GOAL OF THE EXERCISE: Among the lines below, return each one that contains the word "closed".
(MATERIAL PROVIDED Opens)
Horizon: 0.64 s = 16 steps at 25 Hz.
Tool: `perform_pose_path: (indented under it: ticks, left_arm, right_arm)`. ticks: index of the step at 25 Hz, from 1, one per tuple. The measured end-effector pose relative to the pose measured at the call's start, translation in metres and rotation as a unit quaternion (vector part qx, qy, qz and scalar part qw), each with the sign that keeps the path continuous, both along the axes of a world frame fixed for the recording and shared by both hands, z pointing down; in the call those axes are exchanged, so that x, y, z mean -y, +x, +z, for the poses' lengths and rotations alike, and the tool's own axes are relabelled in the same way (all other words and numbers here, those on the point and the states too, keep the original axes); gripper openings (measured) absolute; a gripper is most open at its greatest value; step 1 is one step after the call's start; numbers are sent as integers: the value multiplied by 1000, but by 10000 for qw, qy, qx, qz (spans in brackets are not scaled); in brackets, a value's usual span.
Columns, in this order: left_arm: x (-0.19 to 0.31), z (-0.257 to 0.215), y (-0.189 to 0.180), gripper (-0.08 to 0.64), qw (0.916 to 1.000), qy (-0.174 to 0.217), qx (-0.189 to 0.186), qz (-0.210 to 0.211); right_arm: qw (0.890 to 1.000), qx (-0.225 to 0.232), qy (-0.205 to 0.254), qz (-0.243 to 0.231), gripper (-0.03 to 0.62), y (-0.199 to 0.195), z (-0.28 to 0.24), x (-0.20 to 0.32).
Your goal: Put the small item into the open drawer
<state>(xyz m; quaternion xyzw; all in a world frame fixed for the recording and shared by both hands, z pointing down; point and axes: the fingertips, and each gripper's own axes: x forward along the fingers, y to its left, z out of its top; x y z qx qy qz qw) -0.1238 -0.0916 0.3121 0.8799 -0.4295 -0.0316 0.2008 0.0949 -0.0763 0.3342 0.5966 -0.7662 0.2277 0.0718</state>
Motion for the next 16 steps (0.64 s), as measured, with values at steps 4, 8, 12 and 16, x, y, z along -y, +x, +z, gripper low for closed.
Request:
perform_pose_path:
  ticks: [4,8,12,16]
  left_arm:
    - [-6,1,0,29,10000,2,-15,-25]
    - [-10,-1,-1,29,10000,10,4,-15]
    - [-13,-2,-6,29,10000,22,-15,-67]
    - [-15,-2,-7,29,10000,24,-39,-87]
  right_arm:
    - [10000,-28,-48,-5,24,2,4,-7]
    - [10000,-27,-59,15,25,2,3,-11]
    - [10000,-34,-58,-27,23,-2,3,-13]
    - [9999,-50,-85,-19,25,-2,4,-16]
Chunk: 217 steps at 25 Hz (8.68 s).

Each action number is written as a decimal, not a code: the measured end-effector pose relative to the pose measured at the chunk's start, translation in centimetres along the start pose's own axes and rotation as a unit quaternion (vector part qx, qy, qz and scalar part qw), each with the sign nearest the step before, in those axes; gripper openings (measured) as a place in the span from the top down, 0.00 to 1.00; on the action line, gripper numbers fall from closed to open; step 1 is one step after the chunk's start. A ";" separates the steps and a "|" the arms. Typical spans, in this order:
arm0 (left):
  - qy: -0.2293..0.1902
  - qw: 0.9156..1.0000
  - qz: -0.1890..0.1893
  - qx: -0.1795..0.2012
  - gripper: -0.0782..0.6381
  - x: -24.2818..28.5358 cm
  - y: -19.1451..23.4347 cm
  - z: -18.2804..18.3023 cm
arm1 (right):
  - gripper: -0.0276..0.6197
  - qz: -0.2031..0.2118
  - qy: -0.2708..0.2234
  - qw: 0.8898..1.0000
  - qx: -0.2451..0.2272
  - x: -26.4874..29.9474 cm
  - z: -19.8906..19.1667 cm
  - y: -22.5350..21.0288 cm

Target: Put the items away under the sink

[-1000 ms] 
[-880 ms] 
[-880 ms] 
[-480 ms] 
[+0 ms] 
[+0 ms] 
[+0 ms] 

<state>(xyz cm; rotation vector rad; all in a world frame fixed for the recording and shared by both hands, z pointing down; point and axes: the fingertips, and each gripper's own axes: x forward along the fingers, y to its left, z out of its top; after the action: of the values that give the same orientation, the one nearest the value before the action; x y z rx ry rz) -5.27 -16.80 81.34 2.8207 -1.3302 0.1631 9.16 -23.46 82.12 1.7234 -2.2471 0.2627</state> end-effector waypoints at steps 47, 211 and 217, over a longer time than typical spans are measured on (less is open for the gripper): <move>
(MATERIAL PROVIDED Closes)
SOLVED PROBLEM:
Motion for the next 16 steps (0.64 s), as measured, with values at steps 4, 8, 12 and 16, x, y, z along -y, +x, +z, gripper low for closed.
Each action number is written as a decimal, not a code: the measured end-effector pose relative to the pose measured at the chunk's start, translation in centimetres along the start pose's own axes and rotation as a unit quaternion (vector part qx, qy, qz and scalar part qw), each with the sign nearest the step before, in those axes; gripper openings (measured) as a place in the span from the top down, 0.00 to 1.00; on the action line, gripper numbers fall from closed to open; step 1 is one step after the chunk's start. A ";" separates the steps and a "|" the arms. Typical spans, in this order:

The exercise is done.